Муся входит в гостиную. За столом сидят мать и Филипп Лясота. Он худ и важен — в модных широких галифе, в сверкающих сапогах, с редкой рыжей бороденкой и сухим, высоким, чуть свалившимся набок носом. На столе вино, закуски.

— Добрый вечер, — говорит Муся.

— Рад приветствовать надежду семьи и науки, — кривляется Филипп.

— Муся, самовар на кухне. Горячий еще, — говорит мать. — Нет, ты только подумай, что выкинул Филипп? — обращается к Мусе.

Муся молча проходит на кухню.

— Он зачислил нас в свои родственники. И бумаги выписал.

— Какие бумаги? Что за родственники?

— Поставил вас в свой распределитель на довольствие, — лениво, с победной ухмылкой ответил Филипп.

— Какое еще довольствие? — с раздражением спросила Муся.

— Не беспокойся, за картошкой тебя не пошлют, — сказала Анна Михайловна. — Иди сюда, погляди.

Муся подошла к столу.

— Смотри, что он подарил нам! — Анна Михайловна приставляет к груди сапфировый кулон. Потом раскрыла красную коробочку и вынула широкий, крупного плетения, золотой браслет. — Это тебе.

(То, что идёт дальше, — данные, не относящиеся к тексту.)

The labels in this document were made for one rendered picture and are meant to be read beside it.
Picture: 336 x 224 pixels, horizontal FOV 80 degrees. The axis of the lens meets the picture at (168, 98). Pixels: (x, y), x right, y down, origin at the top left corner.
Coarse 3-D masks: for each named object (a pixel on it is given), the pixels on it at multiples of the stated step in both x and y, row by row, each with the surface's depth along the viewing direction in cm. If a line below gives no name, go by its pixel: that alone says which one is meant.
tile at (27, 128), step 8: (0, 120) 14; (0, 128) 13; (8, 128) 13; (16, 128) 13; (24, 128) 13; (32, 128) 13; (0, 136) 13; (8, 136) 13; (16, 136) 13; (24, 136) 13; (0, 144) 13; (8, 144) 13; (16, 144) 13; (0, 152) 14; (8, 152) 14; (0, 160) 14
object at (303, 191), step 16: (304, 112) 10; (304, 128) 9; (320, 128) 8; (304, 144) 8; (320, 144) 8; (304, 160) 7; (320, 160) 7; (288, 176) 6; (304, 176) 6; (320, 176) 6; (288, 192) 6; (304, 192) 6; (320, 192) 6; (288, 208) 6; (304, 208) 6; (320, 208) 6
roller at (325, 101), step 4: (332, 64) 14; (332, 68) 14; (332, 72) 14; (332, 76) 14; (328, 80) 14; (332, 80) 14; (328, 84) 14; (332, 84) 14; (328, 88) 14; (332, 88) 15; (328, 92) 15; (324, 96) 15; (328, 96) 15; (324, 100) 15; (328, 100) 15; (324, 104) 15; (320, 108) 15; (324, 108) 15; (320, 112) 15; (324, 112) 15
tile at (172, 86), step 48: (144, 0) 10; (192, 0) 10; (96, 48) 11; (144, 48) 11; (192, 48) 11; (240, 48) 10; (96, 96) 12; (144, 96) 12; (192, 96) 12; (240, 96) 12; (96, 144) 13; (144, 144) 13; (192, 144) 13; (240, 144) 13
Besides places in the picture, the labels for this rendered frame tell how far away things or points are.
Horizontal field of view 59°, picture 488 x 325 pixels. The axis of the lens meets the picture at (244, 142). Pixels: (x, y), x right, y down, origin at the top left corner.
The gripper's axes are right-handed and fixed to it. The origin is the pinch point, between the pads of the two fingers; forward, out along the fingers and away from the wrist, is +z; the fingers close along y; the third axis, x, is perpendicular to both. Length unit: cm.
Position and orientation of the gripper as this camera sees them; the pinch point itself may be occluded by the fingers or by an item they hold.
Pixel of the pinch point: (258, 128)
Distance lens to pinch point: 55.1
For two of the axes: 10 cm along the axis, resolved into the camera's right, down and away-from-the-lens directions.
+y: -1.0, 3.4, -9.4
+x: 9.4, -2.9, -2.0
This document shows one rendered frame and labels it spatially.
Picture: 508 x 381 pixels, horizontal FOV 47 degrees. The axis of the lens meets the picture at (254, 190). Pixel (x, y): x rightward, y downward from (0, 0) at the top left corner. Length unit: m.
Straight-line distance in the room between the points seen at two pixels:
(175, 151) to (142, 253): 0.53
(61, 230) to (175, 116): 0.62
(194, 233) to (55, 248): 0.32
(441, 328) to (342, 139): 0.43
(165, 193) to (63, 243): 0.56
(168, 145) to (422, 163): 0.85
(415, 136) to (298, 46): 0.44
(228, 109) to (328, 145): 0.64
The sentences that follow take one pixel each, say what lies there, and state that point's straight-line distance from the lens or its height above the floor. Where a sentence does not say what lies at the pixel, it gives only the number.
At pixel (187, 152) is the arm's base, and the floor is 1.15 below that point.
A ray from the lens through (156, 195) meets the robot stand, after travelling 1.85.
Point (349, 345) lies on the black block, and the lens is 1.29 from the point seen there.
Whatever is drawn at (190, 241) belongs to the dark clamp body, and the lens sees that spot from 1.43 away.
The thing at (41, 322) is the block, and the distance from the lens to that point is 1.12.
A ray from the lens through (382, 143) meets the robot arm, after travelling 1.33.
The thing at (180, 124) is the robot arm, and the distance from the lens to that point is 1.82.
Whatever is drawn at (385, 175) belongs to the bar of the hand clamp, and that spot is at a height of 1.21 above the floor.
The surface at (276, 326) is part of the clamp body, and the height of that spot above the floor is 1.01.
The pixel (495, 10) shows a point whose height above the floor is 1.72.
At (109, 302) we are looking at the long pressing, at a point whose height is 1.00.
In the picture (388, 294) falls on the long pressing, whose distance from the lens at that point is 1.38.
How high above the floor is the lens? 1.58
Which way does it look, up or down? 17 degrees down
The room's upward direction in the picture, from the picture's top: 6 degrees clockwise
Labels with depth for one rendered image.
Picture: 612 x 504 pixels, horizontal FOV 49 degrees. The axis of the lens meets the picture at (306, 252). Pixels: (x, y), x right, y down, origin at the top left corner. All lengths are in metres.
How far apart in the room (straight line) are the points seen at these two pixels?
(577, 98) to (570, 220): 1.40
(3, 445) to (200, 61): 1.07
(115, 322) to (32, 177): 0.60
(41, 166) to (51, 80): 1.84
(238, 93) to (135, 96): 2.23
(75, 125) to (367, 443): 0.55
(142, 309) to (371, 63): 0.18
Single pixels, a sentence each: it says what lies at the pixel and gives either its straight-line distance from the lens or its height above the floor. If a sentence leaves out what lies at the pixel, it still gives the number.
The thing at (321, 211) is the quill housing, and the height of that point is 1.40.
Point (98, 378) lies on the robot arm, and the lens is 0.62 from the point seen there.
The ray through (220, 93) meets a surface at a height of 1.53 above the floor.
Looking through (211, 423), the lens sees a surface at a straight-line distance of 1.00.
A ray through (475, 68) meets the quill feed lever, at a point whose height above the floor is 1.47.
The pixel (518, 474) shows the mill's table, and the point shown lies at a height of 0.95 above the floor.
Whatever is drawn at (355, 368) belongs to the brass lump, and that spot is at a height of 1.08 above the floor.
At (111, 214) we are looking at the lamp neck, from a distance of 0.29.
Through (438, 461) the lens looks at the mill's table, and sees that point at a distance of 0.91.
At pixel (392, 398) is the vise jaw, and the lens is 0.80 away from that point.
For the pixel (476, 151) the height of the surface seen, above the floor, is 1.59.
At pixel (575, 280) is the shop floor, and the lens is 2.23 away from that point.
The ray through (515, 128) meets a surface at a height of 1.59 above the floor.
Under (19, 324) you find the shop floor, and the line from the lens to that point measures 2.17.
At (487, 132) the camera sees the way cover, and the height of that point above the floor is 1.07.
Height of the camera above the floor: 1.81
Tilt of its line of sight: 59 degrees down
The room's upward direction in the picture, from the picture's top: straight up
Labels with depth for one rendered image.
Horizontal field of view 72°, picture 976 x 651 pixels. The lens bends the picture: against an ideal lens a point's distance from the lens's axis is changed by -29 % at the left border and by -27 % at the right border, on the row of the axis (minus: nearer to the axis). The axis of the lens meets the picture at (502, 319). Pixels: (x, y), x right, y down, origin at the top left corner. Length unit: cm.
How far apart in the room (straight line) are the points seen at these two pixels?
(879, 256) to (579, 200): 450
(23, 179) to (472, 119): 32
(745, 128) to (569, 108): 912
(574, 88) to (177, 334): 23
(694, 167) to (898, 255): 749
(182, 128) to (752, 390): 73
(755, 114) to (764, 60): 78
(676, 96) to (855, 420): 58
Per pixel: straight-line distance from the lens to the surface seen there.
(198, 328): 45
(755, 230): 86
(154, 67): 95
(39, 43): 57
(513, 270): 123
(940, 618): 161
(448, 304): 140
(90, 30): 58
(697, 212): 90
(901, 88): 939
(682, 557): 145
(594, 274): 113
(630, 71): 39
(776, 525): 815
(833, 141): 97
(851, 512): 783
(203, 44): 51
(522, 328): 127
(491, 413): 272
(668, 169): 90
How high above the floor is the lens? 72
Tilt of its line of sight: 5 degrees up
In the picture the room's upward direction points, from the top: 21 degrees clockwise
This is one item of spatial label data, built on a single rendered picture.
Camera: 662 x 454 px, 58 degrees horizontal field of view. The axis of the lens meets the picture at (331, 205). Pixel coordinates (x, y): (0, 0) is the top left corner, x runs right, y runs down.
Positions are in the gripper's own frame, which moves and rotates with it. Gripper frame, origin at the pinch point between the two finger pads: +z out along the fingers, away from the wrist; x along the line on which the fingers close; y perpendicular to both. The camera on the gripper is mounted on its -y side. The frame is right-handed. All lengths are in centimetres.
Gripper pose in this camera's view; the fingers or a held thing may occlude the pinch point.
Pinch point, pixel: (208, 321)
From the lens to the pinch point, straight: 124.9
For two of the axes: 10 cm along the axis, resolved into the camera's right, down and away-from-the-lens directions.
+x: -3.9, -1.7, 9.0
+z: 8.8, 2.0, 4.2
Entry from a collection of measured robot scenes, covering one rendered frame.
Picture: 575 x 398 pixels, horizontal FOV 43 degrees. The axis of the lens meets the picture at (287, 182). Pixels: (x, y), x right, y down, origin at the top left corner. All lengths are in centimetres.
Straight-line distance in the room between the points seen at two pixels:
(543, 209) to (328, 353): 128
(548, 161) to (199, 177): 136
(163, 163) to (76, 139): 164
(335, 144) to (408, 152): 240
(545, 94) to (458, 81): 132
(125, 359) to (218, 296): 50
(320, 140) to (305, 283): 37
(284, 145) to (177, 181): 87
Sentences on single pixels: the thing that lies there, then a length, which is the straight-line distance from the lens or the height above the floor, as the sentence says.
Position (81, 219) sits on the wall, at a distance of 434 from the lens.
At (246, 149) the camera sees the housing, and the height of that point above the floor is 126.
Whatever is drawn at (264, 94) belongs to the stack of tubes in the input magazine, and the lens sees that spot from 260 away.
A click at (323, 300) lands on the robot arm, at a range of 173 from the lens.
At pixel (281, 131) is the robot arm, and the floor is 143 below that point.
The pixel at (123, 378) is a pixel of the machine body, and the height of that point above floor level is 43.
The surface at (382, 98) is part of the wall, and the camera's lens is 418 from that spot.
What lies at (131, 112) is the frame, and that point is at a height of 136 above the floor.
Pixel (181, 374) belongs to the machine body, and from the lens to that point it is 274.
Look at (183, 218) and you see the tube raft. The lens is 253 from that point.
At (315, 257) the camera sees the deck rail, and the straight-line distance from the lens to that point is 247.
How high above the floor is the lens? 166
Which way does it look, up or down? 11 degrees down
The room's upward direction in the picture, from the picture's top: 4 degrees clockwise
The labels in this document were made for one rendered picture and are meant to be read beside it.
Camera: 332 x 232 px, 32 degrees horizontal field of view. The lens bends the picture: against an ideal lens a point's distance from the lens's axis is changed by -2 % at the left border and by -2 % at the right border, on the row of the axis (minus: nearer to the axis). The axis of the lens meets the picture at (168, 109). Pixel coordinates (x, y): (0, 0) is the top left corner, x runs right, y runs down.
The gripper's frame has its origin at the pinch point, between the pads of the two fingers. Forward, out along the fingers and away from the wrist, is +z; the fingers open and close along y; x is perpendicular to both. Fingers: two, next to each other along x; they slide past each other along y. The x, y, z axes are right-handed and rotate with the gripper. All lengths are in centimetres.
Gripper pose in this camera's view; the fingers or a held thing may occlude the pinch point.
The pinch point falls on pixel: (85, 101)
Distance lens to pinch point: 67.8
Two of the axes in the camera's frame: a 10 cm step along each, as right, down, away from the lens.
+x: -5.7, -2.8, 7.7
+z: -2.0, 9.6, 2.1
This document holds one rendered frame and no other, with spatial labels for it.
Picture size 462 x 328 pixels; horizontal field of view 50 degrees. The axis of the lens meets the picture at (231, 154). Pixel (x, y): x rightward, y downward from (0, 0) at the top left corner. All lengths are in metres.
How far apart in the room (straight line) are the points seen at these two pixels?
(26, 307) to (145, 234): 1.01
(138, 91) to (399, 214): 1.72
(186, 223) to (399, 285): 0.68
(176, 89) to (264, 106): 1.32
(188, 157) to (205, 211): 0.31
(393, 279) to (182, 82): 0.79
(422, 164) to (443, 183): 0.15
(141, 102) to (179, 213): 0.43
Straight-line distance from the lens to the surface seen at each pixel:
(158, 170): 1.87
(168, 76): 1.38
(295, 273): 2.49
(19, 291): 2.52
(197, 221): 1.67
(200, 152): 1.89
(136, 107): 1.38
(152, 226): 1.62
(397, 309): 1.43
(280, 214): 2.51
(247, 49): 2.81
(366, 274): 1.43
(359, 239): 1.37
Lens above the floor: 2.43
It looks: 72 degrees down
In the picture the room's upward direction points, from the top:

— Что это значит? — Муся требовательно смотрит на Филиппа.

— Да сущий пустяк... Служебный паек, так сказать.

— Что?!

— Филипп, не ерничай. Я ей все поясню, — сказала Анна Михайловна. Понимаешь, Филипп сейчас работает в разборе конфискованных коллекций. И в качестве оплаты за труд они имеют право получить по одной вещи на каждого члена семьи.

— Это кем же вы изволили меня зачислить? — свирепея, спросила Муся. Сестричкой? Или, может быть, кем-то другим?

— А в нашем департаменте полное равноправие и сестер, и братьев, и жен, и матерей.

— Я не имею чести принадлежать к вашему департаменту. И паек мне ваш не нужен.

Она бросила браслет на стол.

— Пардон, — сказал Филипп. И с огорчением: — Ничего лучшего я изобрести не мог, чтобы помочь семье моего учителя.

— Папу оставьте в покое!

— Ну, чего ты взбеленилась? — набросилась на нее Анна Михайловна. — Ты что, не понимаешь? Это ж проформа. Служебная игра! И больше ничего... Не все ли равно, чем платить — деньгами или пайком?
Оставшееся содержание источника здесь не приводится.